Required work:
Each line of the entries, from the first to the line containing "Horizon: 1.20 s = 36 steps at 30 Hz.", is to be transcribed exactly as it stands; include no other lines.

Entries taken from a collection
┏━━

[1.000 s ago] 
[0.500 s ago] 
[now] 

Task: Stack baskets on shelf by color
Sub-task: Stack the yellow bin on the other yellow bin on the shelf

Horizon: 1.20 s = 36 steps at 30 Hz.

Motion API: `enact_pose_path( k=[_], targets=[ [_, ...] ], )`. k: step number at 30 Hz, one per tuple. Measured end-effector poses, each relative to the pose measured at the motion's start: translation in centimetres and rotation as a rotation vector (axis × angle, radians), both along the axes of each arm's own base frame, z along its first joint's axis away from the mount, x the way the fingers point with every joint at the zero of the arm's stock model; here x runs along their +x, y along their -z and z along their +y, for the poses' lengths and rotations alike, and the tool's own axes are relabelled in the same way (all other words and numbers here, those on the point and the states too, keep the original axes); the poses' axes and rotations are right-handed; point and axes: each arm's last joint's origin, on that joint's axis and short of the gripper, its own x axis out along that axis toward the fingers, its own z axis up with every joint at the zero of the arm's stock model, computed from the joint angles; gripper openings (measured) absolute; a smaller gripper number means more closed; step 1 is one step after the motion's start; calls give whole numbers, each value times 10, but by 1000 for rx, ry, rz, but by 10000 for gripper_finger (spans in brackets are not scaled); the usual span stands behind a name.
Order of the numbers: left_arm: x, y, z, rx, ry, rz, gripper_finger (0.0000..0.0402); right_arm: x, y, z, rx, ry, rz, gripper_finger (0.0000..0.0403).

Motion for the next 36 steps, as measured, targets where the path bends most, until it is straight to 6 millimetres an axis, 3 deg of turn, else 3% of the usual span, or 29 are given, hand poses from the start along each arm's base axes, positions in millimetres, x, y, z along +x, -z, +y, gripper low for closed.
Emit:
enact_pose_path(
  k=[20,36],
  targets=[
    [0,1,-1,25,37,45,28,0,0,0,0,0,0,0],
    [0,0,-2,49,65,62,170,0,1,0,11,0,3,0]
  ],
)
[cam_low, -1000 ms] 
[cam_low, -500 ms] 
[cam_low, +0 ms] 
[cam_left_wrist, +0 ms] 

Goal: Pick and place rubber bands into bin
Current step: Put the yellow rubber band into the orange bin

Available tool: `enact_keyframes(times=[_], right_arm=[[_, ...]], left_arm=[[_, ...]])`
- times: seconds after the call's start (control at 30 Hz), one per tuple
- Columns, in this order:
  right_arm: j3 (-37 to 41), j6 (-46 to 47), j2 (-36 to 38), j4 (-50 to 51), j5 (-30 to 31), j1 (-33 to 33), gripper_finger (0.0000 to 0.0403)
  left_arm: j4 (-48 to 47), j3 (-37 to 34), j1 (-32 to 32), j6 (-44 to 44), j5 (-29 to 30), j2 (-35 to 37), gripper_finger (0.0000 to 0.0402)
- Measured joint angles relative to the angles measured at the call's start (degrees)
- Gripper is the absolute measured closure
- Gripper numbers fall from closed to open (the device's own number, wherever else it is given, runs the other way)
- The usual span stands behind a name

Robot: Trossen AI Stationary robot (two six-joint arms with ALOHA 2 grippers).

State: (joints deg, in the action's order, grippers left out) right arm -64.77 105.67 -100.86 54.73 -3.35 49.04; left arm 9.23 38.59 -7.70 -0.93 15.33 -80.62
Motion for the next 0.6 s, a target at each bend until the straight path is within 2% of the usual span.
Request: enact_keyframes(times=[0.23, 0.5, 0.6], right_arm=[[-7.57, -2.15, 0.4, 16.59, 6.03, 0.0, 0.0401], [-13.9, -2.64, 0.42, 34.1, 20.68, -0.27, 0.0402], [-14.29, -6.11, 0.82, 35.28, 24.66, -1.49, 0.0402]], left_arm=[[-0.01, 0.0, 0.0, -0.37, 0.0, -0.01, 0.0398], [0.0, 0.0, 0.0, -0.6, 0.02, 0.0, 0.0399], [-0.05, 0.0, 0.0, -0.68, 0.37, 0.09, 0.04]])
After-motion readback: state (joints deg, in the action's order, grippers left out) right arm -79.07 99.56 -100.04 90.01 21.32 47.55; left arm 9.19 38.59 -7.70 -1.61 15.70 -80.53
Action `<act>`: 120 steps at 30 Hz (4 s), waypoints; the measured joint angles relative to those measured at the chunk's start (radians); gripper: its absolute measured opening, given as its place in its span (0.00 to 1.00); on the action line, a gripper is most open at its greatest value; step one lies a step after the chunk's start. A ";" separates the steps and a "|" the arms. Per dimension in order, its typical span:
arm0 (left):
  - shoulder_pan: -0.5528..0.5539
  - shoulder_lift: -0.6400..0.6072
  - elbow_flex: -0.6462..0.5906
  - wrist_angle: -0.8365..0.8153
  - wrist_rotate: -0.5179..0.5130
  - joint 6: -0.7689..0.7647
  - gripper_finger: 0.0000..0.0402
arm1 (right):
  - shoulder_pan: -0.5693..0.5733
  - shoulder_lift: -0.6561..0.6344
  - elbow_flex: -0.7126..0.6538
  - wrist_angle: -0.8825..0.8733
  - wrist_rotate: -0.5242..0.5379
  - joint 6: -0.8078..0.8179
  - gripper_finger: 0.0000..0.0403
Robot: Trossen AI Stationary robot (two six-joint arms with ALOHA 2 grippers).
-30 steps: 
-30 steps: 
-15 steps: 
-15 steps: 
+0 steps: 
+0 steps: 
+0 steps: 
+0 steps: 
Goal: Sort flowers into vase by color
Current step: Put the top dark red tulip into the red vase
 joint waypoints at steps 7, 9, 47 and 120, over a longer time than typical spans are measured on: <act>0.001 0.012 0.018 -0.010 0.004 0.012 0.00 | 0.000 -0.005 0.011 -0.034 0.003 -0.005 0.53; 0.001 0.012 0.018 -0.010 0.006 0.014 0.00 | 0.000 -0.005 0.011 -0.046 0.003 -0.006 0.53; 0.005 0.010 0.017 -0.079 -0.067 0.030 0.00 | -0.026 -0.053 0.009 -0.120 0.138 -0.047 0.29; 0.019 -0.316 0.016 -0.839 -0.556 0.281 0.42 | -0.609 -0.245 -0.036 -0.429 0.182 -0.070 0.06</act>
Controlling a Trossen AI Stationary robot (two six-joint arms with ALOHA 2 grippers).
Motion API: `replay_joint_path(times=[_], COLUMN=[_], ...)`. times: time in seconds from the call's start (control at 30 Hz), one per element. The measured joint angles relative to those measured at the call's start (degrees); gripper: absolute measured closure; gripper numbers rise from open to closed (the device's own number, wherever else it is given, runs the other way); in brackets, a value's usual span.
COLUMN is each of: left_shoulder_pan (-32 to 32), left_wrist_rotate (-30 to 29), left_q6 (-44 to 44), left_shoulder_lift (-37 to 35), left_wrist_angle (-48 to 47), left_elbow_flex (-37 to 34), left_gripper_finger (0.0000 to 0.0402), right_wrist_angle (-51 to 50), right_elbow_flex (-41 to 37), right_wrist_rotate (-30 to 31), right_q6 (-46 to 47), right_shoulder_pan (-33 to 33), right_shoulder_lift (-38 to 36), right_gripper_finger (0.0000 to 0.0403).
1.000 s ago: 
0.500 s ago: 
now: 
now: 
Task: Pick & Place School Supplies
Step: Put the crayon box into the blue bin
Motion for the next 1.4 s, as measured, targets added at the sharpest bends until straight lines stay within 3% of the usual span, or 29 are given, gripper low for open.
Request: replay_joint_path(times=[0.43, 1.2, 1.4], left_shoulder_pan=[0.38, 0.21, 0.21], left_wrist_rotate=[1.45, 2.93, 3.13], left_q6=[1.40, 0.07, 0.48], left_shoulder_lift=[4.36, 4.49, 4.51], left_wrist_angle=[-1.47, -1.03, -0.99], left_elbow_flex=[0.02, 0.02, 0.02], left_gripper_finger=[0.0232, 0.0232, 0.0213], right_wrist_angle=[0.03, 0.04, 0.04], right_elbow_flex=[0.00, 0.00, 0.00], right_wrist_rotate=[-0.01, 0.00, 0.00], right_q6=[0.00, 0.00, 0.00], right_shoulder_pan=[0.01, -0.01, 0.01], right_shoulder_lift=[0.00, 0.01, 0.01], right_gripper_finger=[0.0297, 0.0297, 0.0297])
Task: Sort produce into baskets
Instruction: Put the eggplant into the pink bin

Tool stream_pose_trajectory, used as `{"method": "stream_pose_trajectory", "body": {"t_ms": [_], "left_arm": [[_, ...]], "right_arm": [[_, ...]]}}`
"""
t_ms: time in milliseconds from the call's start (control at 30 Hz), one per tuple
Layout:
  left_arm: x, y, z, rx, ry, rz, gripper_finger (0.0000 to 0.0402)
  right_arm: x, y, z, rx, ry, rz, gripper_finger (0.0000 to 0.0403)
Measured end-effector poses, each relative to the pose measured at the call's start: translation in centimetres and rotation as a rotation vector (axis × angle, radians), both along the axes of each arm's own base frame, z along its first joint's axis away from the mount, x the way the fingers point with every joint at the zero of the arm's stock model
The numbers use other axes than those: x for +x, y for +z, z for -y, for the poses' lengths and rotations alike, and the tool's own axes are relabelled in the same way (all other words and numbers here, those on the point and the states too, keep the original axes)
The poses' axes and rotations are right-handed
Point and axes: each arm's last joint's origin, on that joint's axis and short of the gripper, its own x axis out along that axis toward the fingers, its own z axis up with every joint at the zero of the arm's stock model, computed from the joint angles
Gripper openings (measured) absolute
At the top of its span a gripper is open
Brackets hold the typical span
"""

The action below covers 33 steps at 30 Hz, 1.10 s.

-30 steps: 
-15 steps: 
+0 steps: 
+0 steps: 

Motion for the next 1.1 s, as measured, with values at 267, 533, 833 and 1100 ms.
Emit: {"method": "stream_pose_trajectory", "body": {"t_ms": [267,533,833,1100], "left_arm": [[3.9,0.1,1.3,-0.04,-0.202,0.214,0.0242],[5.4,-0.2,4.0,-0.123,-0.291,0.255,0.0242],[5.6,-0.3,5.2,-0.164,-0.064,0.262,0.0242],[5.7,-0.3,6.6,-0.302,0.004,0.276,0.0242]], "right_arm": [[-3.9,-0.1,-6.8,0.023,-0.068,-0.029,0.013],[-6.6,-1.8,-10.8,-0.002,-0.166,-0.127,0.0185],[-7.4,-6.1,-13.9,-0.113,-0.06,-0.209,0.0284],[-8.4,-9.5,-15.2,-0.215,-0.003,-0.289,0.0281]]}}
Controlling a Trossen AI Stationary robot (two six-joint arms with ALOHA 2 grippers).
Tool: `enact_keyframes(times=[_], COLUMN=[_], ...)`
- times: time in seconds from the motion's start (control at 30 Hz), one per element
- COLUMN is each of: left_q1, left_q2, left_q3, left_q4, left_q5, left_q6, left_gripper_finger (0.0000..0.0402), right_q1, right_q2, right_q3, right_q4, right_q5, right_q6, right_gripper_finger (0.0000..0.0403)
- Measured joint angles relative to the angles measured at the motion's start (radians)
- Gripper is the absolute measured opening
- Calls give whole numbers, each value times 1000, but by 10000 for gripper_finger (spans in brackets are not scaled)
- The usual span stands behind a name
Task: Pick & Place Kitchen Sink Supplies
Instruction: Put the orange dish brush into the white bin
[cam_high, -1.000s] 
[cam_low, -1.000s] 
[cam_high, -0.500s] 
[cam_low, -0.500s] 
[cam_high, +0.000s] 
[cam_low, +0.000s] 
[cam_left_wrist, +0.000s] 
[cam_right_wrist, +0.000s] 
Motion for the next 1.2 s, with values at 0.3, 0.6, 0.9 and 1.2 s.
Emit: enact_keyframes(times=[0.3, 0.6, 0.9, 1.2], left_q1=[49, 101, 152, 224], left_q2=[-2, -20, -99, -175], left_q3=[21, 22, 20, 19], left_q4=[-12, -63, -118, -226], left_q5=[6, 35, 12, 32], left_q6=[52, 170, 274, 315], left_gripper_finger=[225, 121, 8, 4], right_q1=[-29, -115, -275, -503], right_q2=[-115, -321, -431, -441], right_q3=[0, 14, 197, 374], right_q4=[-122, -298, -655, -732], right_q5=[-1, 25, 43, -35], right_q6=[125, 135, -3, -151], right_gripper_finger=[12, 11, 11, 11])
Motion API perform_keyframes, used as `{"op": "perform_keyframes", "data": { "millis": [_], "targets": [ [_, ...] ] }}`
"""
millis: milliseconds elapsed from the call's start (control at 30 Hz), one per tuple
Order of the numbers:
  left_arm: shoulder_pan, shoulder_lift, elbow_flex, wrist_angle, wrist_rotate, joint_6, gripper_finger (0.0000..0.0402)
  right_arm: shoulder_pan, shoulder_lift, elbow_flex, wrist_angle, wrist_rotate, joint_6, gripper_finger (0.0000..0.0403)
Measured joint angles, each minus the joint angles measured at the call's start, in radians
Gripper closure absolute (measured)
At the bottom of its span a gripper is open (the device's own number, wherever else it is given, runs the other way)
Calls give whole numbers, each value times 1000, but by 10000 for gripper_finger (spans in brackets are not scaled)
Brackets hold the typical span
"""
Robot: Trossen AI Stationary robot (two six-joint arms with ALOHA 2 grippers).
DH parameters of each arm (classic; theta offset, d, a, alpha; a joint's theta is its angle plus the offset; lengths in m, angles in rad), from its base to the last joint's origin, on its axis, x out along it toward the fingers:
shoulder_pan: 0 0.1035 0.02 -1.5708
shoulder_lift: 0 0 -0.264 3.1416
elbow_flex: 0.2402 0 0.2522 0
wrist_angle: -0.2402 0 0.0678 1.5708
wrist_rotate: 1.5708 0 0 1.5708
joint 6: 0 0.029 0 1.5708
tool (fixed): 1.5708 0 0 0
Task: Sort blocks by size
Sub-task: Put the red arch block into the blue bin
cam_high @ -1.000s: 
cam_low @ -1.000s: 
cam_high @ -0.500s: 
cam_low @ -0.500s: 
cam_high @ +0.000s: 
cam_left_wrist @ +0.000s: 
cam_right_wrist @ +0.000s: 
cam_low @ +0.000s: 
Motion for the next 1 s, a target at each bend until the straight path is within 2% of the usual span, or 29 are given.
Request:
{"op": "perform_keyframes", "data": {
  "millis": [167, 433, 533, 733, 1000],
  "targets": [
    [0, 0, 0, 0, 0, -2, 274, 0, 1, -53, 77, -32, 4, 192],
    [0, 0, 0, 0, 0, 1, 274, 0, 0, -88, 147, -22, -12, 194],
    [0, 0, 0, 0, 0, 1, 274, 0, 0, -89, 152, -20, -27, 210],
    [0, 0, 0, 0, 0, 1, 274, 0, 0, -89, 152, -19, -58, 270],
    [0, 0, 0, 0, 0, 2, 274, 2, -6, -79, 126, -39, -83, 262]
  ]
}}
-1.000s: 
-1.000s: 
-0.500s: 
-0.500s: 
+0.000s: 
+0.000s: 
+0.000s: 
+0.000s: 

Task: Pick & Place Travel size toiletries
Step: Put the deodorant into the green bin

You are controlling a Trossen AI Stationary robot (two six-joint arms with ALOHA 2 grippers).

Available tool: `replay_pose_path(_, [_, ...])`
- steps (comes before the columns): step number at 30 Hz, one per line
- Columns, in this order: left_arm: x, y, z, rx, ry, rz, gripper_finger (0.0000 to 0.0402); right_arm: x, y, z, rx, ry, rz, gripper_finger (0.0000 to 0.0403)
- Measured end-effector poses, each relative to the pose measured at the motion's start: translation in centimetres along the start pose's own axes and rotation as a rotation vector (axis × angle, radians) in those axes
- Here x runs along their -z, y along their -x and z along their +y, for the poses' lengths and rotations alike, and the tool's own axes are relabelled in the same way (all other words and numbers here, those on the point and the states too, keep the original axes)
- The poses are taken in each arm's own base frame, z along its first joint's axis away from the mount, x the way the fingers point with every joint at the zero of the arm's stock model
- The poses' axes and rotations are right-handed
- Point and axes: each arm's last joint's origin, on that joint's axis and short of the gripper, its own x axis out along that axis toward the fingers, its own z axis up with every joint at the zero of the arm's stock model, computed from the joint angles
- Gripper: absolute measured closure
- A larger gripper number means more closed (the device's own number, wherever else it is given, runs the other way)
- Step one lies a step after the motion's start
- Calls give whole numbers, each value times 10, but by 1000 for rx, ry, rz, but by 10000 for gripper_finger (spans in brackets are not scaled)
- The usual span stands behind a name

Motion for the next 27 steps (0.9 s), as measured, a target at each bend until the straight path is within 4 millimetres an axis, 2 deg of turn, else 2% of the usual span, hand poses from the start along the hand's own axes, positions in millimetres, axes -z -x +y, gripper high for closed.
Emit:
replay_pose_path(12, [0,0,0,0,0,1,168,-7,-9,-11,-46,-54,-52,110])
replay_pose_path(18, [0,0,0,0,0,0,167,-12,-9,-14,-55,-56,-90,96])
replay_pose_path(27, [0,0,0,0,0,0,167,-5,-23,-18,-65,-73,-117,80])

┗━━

Result:
[1.000 s ago] 
[0.500 s ago] 
[now] 

Task: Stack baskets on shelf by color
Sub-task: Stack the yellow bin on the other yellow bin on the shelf

Horizon: 1.20 s = 36 steps at 30 Hz.

No more output will be added to the exercise.